I had a look on your blog too, so may gorgeous photo's! Is he fathered by jack frost? He's a lovely looking boy!


----------



## jenny armour (Feb 28, 2010)

emmaviolet said:


> Oh my!!!! Isn't he a gorgeous little boy!!!
> 
> I'm swaying greatly over to shelties and there may be one in the not too distant future, so I'll watch this little ones progress with keen interest!
> 
> I had a look on your blog too, so may gorgeous photo's! Is he fathered by jack frost? He's a lovely looking boy!


emmaviolet - you traitor lol xx


----------



## jenny armour (Feb 28, 2010)

by the way he is very pretty


----------



## Joyful (Dec 8, 2012)

emmaviolet said:


> Oh my!!!! Isn't he a gorgeous little boy!!!
> 
> I'm swaying greatly over to shelties and there may be one in the not too distant future, so I'll watch this little ones progress with keen interest!
> 
> I had a look on your blog too, so may gorgeous photo's! Is he fathered by jack frost? He's a lovely looking boy!


Yes, Jack Frost is his daddy! Shelties are amazing, best dogs ever  What dogs do you have at the moment?


----------



## Joyful (Dec 8, 2012)

Joyful said:


> Yes, Jack Frost is his daddy! Shelties are amazing, best dogs ever  What dogs do you have at the moment?


Oh silly question, I've noticed the collie in your profile picture and signature! Roy was mistaken for a collie at puppy class last night.

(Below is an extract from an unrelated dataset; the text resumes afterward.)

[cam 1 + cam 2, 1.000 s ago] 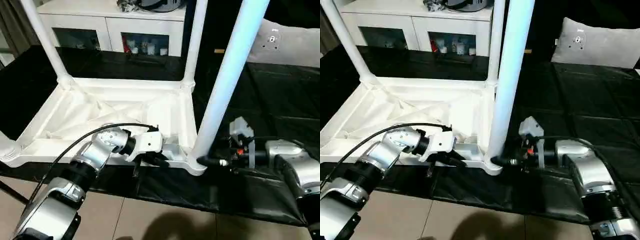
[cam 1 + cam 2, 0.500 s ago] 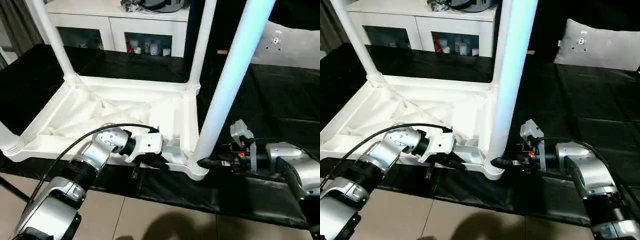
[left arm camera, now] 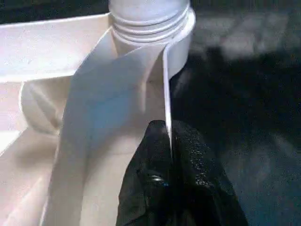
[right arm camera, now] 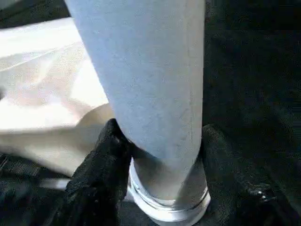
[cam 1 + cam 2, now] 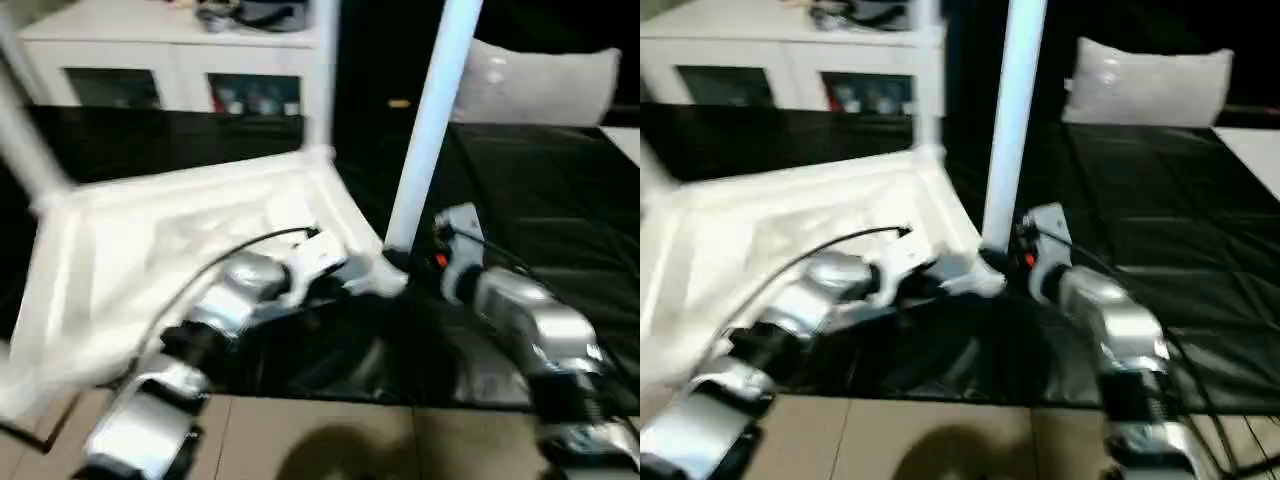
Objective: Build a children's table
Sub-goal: Rotate leg to tighten
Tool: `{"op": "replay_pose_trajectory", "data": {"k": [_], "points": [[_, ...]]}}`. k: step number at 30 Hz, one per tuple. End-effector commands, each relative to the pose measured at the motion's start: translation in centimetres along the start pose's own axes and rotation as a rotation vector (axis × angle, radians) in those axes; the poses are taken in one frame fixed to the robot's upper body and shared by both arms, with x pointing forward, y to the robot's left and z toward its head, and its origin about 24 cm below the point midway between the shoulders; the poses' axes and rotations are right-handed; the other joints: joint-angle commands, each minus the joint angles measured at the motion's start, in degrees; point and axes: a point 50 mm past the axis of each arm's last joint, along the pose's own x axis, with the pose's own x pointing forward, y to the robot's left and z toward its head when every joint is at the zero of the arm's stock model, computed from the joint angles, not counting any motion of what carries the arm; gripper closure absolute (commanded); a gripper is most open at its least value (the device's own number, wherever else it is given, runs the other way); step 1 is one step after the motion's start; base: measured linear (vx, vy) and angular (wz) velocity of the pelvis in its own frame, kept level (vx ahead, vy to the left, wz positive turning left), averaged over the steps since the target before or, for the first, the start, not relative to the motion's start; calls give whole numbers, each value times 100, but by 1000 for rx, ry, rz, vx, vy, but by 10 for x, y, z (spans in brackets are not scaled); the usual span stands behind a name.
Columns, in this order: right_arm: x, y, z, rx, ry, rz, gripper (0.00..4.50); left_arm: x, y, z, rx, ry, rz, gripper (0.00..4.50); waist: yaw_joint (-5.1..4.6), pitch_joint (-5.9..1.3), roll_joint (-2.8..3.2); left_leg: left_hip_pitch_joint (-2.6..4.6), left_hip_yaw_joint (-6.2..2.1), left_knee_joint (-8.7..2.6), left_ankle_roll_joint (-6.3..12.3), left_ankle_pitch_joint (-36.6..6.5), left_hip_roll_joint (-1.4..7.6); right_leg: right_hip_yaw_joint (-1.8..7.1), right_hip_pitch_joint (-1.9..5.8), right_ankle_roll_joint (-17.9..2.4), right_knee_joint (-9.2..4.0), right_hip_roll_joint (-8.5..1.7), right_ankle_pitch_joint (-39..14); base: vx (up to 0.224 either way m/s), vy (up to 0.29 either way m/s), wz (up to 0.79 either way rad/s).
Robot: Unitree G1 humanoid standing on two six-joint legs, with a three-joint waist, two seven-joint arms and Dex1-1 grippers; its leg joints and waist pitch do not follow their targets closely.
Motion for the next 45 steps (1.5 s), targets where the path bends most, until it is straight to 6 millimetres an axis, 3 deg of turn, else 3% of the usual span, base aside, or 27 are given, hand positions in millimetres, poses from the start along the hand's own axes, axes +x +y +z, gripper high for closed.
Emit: {"op": "replay_pose_trajectory", "data": {"k": [1, 4, 7, 8, 9, 13, 20, 25, 27, 30, 31, 34, 35, 36, 45], "points": [[9, 7, -6, -3, 13, 6, 197, 9, -7, 20, 29, -60, -26, 450, 33, -320, -64, -25, -155, -397, 339, -1196, 269, 278, 249, -447, -540, -561, -2717, 0, 0, 0], [9, 11, -4, -8, -14, 43, 186, 11, -10, 23, 58, -58, -31, 450, 74, -341, -68, -57, -128, -384, 539, -839, 291, 326, 254, -657, -460, -552, -2195, 0, 0, 0], [7, 12, -3, -17, -24, 64, 143, 10, -8, 23, 64, -50, -21, 450, 122, -361, -74, -101, -123, -367, 632, -545, 305, 356, 282, -819, -370, -556, -1730, 0, 0, 0], [0, 7, -3, -44, -33, 78, 140, 5, -5, 19, 84, -44, -17, 450, 162, -370, -78, -114, -126, -364, 686, -429, 311, 354, 313, -859, -336, -557, -1527, 0, 0, 0], [-3, 4, -3, -56, -37, 88, 137, 3, -4, 17, 94, -40, -18, 450, 201, -379, -53, -119, -121, -355, 737, -338, 314, 363, 312, -869, -317, -556, -1358, 0, 0, 0], [-16, -10, -2, -110, -47, 117, 95, -5, -1, 8, 131, -22, -52, 450, 256, -404, -56, -129, -119, -336, 850, -150, 331, 365, 306, -968, -259, -548, -1016, 0, 0, 0], [-46, -33, 5, -273, 9, 283, 44, -28, 5, -14, 260, 50, -209, 450, 339, -369, -77, -99, -108, -352, 795, -450, 352, 361, 285, -881, -298, -553, -1436, 0, 0, 0], [-57, -34, 4, -339, 53, 433, 33, -37, 6, -18, 334, 73, -306, 450, 390, -381, -61, -105, -94, -338, 806, -463, 352, 361, 296, -924, -271, -547, -1289, 0, 0, 0], [-60, -32, 3, -373, 62, 493, 68, -41, 4, -20, 377, 79, -370, 450, 425, -387, -58, -100, -94, -337, 817, -442, 365, 358, 287, -945, -258, -548, -1253, 0, 0, 0], [-64, -27, -1, -370, 105, 624, 73, -48, 1, -20, 408, 78, -473, 450, 514, -394, -61, -81, -92, -337, 828, -428, 388, 360, 275, -975, -238, -549, -1246, 0, 0, 0], [-65, -26, -2, -370, 114, 641, 103, -48, 0, -20, 413, 78, -483, 450, 541, -390, -58, -70, -87, -342, 826, -432, 395, 364, 261, -989, -239, -551, -1249, 0, 0, 0], [-66, -24, -5, -380, 139, 692, 116, -50, 0, -20, 433, 84, -517, 450, 593, -382, -58, -64, -91, -348, 728, -498, 409, 367, 255, -993, -238, -560, -1342, 0, 0, 0], [-66, -23, -6, -376, 145, 710, 116, -51, -1, -20, 441, 86, -528, 450, 593, -382, -58, -64, -91, -348, 728, -498, 409, 367, 255, -993, -238, -560, -1342, 0, 0, 0], [-66, -21, -7, -369, 148, 728, 137, -51, -1, -20, 446, 87, -535, 450, 606, -374, -107, -68, -91, -354, 712, -537, 405, 369, 258, -951, -239, -573, -1475, 0, 0, 0], [-62, -12, -7, -324, 118, 801, 213, -51, -5, -22, 453, 74, -571, 450, 624, -355, -111, -66, -84, -357, 565, -681, 370, 364, 240, -713, -298, -562, -2037, 0, 0, 0]]}}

Lol


----------



## emmaviolet (Oct 24, 2011)

Joyful said:


> Yes, Jack Frost is his daddy! Shelties are amazing, best dogs ever  What dogs do you have at the moment?


I like that dog, he's lovely, I saw him whilst looking at the milesend shelties.
I have the larger version!! 



Joyful said:


> Oh silly question, I've noticed the collie in your profile picture and signature! Roy was mistaken for a collie at puppy class last night. Lol


Aww bless him, when he was a puppy, because he was quite small everyone always thought Alfie was a sheltie, including a man who has a sheltie!!!


----------



## emmaviolet (Oct 24, 2011)

jenny armour said:


> emmaviolet - you traitor lol xx


Haha!! 

I would have another rough tomorrow if I could, I'm just looking to the future and my health and think I may have to downsize, so what better way!!


----------



## Joyful (Dec 8, 2012)

emmaviolet said:


> I like that dog, he's lovely, I saw him whilst looking at the milesend shelties.
> I have the larger version!!
> 
> Aww bless him, when he was a puppy, because he was quite small everyone always thought Alfie was a sheltie, including a man who has a sheltie!!!

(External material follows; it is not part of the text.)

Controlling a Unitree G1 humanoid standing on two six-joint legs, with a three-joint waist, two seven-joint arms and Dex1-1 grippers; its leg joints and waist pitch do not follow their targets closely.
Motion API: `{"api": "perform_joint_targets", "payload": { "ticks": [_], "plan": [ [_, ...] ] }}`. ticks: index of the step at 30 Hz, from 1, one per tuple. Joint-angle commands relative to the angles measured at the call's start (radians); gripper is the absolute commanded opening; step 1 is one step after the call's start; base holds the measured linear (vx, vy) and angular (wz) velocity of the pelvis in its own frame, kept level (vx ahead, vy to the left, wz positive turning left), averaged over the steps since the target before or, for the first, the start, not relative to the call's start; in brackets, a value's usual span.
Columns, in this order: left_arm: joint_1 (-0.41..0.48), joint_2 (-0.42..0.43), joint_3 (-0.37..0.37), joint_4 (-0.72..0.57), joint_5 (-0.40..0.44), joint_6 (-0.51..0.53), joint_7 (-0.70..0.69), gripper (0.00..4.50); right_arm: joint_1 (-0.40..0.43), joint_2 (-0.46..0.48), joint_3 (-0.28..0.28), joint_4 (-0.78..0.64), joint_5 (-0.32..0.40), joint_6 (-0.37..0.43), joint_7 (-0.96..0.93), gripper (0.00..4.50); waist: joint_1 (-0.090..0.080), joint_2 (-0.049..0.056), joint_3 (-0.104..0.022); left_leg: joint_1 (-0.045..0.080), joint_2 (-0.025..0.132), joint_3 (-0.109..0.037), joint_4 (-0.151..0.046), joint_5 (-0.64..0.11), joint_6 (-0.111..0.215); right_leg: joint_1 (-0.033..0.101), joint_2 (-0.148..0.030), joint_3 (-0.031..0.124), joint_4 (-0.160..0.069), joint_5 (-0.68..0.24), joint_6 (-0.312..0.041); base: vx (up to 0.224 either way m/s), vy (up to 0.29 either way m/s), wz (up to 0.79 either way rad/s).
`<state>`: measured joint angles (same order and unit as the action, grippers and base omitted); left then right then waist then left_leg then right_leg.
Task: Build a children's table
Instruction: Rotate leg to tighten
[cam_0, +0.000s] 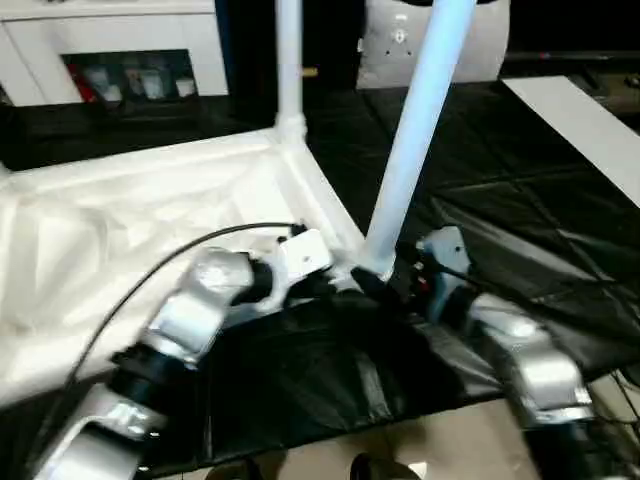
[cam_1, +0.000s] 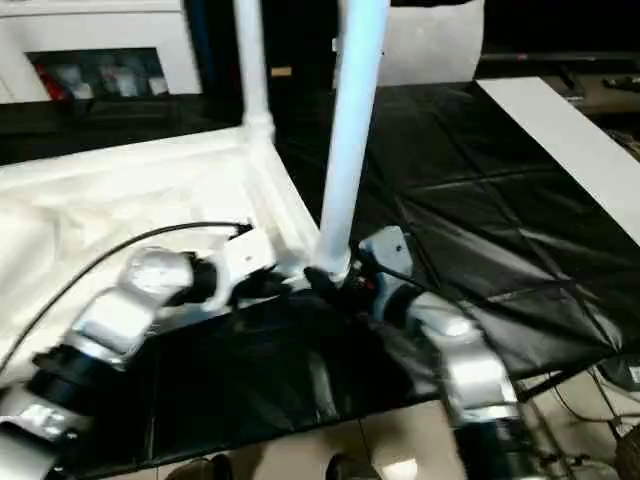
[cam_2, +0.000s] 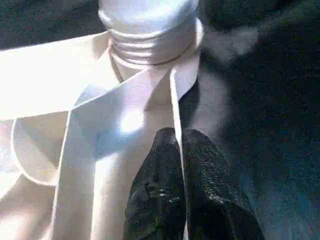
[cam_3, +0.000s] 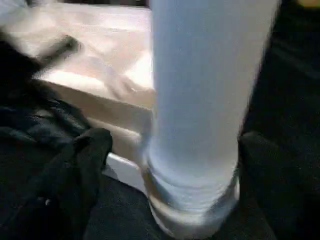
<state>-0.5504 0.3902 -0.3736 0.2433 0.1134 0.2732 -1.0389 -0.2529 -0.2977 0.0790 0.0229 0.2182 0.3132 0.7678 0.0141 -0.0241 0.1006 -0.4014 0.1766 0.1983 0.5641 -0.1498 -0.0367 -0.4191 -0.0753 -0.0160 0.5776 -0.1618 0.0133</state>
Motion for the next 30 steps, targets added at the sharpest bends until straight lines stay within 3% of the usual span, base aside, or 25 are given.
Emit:
{"api": "perform_joint_targets", "payload": {
  "ticks": [1, 4, 5, 14, 20, 28, 30],
  "plan": [
    [0.004, 0.035, -0.072, 0.021, 0.005, -0.099, -0.111, 0.00, 0.014, -0.050, 0.006, -0.033, 0.034, 0.000, 0.103, 4.45, 0.002, 0.003, -0.063, 0.035, 0.050, -0.022, -0.067, -0.312, 0.047, 0.036, -0.049, 0.029, -0.069, -0.285, -0.191, 0.000, 0.000, 0.00],
    [-0.007, 0.063, -0.072, 0.042, -0.031, -0.137, -0.209, 0.00, 0.012, -0.118, 0.025, -0.035, 0.058, 0.004, 0.208, 4.45, 0.011, 0.000, -0.068, 0.037, 0.051, -0.017, -0.064, -0.291, 0.045, 0.036, -0.050, 0.030, -0.063, -0.254, -0.210, 0.000, 0.000, 0.00],
    [-0.018, 0.076, -0.076, 0.066, -0.047, -0.173, -0.267, 0.00, 0.002, -0.148, 0.042, -0.021, 0.052, -0.012, 0.251, 4.45, 0.017, 0.006, -0.069, 0.039, 0.052, -0.017, -0.063, -0.282, 0.047, 0.035, -0.052, 0.030, -0.061, -0.244, -0.218, 0.000, 0.000, 0.00],
    [-0.068, 0.121, -0.122, 0.133, -0.058, -0.288, -0.421, 0.00, -0.049, -0.226, 0.119, 0.032, 0.032, -0.059, 0.420, 4.45, 0.027, 0.004, -0.078, 0.038, 0.052, -0.015, -0.055, -0.235, 0.061, 0.045, -0.054, 0.028, -0.047, -0.161, -0.265, 0.000, 0.000, 0.00],
    [-0.087, 0.125, -0.132, 0.159, -0.053, -0.348, -0.477, 0.00, -0.071, -0.244, 0.152, 0.055, 0.042, -0.059, 0.487, 3.99, 0.039, 0.002, -0.080, 0.039, 0.056, -0.012, -0.050, -0.212, 0.071, 0.044, -0.054, 0.027, -0.040, -0.143, -0.281, 0.000, 0.000, 0.00],
    [-0.102, 0.120, -0.139, 0.175, -0.055, -0.373, -0.492, 0.00, -0.074, -0.226, 0.176, 0.055, 0.043, -0.070, 0.501, 3.43, 0.040, -0.003, -0.076, 0.038, 0.054, -0.015, -0.051, -0.279, 0.037, 0.038, -0.057, 0.029, -0.047, -0.268, -0.250, 0.000, 0.000, 0.00],
    [-0.104, 0.116, -0.136, 0.181, -0.054, -0.380, -0.496, 0.00, -0.074, -0.223, 0.177, 0.057, 0.039, -0.074, 0.507, 3.04, 0.039, -0.006, -0.075, 0.037, 0.053, -0.015, -0.051, -0.285, 0.032, 0.037, -0.056, 0.030, -0.048, -0.284, -0.241, 0.000, 0.000, 0.00]
  ]
}}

Jack is gorgeous, and he has such a fluffy coat! Lol! 
Aww, collies and shelties do look so alike, especially when they're puppies!


----------



## Papirats (Mar 26, 2014)

Awww! Hoping my next boy will be a Sheltie, love them


----------



## jenny armour (Feb 28, 2010)

my Maggie, only today was taken for a sheltie and she is 10 months old. emmaviolet, Maggie takes after her mum as she is a big girl.


----------